| DATA IN THIS EXERCISE |
****************************************

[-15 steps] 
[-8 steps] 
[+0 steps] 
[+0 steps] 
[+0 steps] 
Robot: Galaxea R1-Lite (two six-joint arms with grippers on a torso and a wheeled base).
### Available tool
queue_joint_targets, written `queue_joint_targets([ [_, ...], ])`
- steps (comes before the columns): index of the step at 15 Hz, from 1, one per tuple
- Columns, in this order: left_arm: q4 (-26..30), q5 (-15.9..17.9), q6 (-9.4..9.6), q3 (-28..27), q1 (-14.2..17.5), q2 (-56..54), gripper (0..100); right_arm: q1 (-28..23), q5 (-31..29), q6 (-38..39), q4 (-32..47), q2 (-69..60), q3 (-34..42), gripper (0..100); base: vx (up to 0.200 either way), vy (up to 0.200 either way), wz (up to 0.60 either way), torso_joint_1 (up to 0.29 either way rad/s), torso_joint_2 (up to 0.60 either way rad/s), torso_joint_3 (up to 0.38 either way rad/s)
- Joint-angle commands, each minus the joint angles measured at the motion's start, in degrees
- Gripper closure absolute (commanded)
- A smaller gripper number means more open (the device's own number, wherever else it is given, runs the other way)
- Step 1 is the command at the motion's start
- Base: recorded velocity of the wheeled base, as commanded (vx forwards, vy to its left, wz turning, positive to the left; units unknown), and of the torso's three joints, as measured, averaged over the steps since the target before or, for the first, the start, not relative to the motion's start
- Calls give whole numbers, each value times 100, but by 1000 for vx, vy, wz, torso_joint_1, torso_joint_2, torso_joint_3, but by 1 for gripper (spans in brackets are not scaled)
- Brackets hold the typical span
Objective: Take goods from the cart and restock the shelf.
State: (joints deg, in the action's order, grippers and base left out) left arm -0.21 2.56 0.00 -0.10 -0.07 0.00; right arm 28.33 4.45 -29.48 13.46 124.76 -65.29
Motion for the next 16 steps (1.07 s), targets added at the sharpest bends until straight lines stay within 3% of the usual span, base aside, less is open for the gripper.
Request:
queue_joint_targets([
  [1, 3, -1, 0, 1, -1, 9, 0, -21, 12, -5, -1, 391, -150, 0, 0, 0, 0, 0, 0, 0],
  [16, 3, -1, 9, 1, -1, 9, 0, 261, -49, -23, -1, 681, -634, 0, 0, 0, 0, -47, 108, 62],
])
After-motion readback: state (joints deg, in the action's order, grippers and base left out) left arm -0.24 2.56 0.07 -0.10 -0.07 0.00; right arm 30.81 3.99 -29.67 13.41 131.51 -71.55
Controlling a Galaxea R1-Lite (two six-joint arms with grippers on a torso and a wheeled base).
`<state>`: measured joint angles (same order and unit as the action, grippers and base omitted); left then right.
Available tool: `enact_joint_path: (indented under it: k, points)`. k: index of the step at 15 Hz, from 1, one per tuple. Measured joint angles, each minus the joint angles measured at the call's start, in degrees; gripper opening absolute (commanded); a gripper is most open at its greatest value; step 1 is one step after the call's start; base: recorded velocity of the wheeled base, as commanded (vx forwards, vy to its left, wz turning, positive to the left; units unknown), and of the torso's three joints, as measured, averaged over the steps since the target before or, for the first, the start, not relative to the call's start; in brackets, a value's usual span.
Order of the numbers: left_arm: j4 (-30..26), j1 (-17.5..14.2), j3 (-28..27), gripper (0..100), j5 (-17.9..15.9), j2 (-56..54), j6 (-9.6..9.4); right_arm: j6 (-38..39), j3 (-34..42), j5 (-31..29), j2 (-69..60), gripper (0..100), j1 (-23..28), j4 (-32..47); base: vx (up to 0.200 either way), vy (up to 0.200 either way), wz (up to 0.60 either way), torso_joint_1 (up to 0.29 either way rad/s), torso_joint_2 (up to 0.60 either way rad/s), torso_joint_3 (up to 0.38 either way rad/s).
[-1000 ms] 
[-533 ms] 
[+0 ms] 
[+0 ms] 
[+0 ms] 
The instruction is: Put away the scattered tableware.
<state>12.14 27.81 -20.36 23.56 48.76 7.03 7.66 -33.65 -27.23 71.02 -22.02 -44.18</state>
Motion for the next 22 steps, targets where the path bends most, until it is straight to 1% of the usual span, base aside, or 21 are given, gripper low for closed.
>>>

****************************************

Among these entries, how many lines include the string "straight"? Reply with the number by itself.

| EXPECTED ANSWER |
2